Every time the ranks get screwed up. Max waving. The person dealing with the customer.
I probably spent two hours continuously watching that little clip until my eyes got sore.

There was something going on right in our neighborhood. Something that didn’t make sense to me. All of this happened and my little boy was caught in the middle of it.
When he went to the window as usual the next evening, I was watching to see what happened. Instead of standing far away to watch, I sat beside him on the floor this time.
I softly said to Max, “Are you waving at Ellie?”
He moved his head up and down, watching the yard, without looking away. I see her every night these days.
Is it possible for you to… to show me how you are doing it?

Come along with me, he asked.
My therapist took me out to the balcony through the glass door. We went across the grass and stood underneath the treehouse.
Max gazed charmed at the wooden structure his dad had built.
“This was where magic happened,” he said softly to himself.
My throat became tense. They gathered there so many times to play games, have fun and share their secrets.
He went on to explain that, “Before she got ill, Ellie promised she would never leave.” I decided that if I waved each evening, she would realize I am thinking about her. The letter said that she would do her best to wave.
Now my tears were running freely. “Oh, sweetheart.”

Mom, she made me a promise. According to her, death does not mean someone is never coming back. In other words, it is expressed differently.
This sounded just like Ellie talking. Even then, people were amazed by her unusual wisdom and worldview, even though she was 12 years old.
As I went up the treehouse ladder, I could hear something rustling behind me. A dark figure came out and for just a moment, I thought it might be her. I almost fell over and so I grabbed Max’s shoulder for support.
It ended up not being Ellie after all.
She was about her age, had long brown hair and her eyes were very nervous. Her face looked recognizable, but because I was so startled, I couldn’t think who she was.
She said in a low voice, “Hi,” and moved toward us. I do not mean to frighten you.
It was at that point that I figured it out. “Ava?”

She looked shy and concerned at the same time while she nodded her head. Ellie’s close friend at school. Yes, it sounds strange, but I am able to explain myself.”
I realized you are in the video I watched. That little dog has been waving at you until now.
“Yeah.” She kept twisting her hands as she waited. There were times when Ellie would ask me to come here with her. Prior to what happened to her. She explained that, by doing
so, Max would feel better, because he would still be looked after by someone. So I simply come and sit for some time after we finish dinner. She believes I am out playing at the park.
She grabbed at the purple sweater she was sporting. She handed me this as she was leaving for the hospital that last time. Promised it would jog my memory whenever I missed her too much.
That moment the dam shattered totally.

I went out into the grass and began to cry where I was. All the pain I had been keeping inside started to flow out.
Max put his arms around me and remained very close.
Mom, it’s all fine, he said softly. Ellie is not gone in the same way as others. She seems different than before now.”

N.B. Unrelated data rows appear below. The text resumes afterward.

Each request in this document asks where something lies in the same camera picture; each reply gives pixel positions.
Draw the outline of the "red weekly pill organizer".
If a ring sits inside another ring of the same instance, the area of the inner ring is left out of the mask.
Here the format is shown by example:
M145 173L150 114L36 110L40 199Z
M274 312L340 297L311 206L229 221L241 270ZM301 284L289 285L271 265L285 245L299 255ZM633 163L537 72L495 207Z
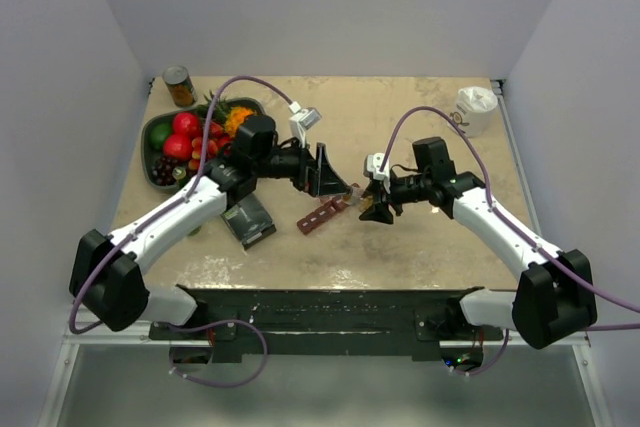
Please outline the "red weekly pill organizer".
M298 230L303 235L308 235L349 208L342 200L343 195L345 194L321 197L320 206L296 223Z

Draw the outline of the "clear pill bottle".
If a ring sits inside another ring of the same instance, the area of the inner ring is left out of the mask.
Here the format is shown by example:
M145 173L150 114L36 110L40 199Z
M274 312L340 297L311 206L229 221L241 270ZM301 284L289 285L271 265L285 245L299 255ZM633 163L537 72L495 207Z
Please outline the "clear pill bottle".
M358 208L364 212L371 206L371 194L358 184L352 184L348 193L342 196L342 200L351 207Z

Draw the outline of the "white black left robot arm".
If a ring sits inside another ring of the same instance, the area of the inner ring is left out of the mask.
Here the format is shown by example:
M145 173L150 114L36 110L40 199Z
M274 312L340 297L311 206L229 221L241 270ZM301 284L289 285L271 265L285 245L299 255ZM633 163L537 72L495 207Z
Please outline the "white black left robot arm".
M252 194L262 178L287 179L311 197L350 189L324 144L314 152L297 138L279 145L271 117L248 117L225 153L203 164L168 200L109 234L91 230L80 239L69 283L70 331L80 333L76 316L86 307L114 332L147 320L172 325L185 339L200 337L207 327L201 303L181 287L149 288L144 275L177 242Z

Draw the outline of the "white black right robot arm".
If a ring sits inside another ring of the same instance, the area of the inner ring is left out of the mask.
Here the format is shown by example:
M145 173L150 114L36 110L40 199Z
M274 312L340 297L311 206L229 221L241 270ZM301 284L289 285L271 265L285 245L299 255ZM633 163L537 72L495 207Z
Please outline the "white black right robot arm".
M475 287L450 300L445 326L452 337L466 340L491 326L515 330L542 349L596 322L590 262L581 251L563 251L502 212L483 181L457 172L442 138L421 139L412 148L416 167L402 177L384 165L383 154L366 157L371 204L361 220L392 224L404 205L428 202L483 241L518 282L515 291Z

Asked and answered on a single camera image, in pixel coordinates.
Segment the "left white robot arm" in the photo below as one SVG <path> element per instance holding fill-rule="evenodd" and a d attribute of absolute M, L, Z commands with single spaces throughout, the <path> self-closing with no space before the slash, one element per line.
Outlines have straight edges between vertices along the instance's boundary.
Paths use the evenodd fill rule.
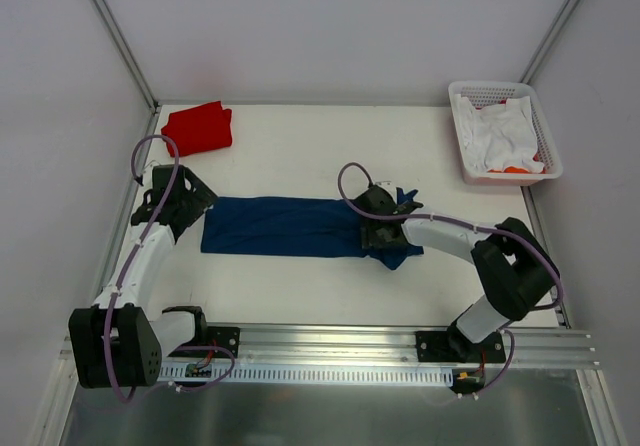
<path fill-rule="evenodd" d="M 131 238 L 116 269 L 87 308 L 68 321 L 79 383 L 86 389 L 149 387 L 162 361 L 180 349 L 197 356 L 208 347 L 198 306 L 171 306 L 156 320 L 146 310 L 166 258 L 181 235 L 216 202 L 189 168 L 159 165 L 130 219 Z"/>

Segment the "blue mickey mouse t-shirt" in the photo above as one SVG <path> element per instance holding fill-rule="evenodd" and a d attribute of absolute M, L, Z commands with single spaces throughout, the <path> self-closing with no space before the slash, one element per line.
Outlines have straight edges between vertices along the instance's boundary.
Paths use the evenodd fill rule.
<path fill-rule="evenodd" d="M 205 254 L 365 258 L 390 270 L 421 256 L 420 246 L 365 249 L 362 217 L 337 199 L 221 197 L 205 213 L 200 251 Z"/>

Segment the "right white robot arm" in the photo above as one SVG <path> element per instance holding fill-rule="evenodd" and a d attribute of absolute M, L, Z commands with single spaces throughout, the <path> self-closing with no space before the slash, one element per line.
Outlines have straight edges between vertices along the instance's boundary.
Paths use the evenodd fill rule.
<path fill-rule="evenodd" d="M 556 266 L 519 219 L 470 223 L 415 201 L 398 203 L 378 185 L 370 185 L 350 206 L 361 214 L 366 249 L 430 248 L 475 267 L 483 294 L 447 328 L 440 346 L 459 361 L 480 354 L 483 341 L 500 327 L 540 310 L 540 301 L 559 283 Z"/>

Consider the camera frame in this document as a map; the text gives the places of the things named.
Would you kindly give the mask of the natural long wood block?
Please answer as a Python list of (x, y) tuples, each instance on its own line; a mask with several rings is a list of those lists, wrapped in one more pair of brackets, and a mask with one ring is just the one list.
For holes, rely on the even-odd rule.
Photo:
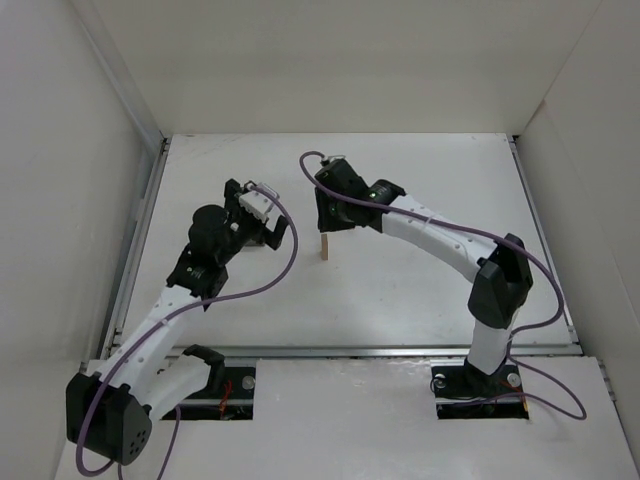
[(321, 239), (321, 259), (323, 261), (329, 260), (329, 238), (327, 233), (322, 233), (320, 235)]

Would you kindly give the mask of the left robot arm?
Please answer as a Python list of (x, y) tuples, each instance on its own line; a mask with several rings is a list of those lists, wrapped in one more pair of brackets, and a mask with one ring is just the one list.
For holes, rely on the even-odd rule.
[(285, 233), (295, 231), (279, 194), (264, 183), (241, 185), (231, 179), (222, 205), (194, 212), (186, 246), (147, 316), (94, 372), (77, 373), (66, 386), (66, 436), (76, 446), (76, 468), (82, 476), (96, 477), (108, 469), (88, 468), (84, 451), (102, 456), (108, 465), (129, 465), (146, 447), (158, 420), (178, 413), (189, 395), (221, 383), (225, 358), (208, 347), (192, 345), (173, 365), (162, 364), (190, 325), (192, 310), (251, 297), (283, 280), (290, 264), (261, 287), (233, 295), (222, 292), (229, 278), (227, 265), (245, 246), (277, 250)]

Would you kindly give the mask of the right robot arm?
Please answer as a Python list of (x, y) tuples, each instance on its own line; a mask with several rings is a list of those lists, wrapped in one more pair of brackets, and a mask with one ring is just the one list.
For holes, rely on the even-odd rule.
[(505, 364), (514, 317), (533, 285), (527, 257), (477, 234), (437, 225), (435, 213), (403, 188), (384, 179), (367, 185), (344, 157), (320, 164), (314, 175), (320, 232), (374, 229), (438, 258), (471, 283), (467, 307), (475, 324), (464, 376), (476, 396), (487, 392)]

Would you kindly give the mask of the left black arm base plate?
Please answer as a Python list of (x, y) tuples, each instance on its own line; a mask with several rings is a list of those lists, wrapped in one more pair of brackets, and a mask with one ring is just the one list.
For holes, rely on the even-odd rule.
[(252, 420), (255, 388), (255, 367), (227, 367), (223, 380), (217, 387), (205, 387), (180, 403), (181, 420)]

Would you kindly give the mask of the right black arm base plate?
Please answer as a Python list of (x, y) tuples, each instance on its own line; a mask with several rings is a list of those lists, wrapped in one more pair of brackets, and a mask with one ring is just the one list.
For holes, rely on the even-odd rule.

As Ava came to sit beside us, tears were streaming from her eyes. She requested that I watch over Max if ever anything bad happened to her. She was afraid he’d feel very sad.
Since that day, we do it each night as a habit.
Every night after dinner, Richard, Max and I go to the treehouse as a group. Ava sometimes decides to accompany us. We gaze up at the sky, rest in the grass and speak of the changes Ellie made in our lives.
It seems, ever so slowly, we are getting better. One wave at a time and nothing more.

Grief is still present for me. I do not believe it will ever happen. It’s not like drowning for me now, it is just like protecting something that is precious. Seeing these things remind us how much love was around and how glad we were for the time we had with her.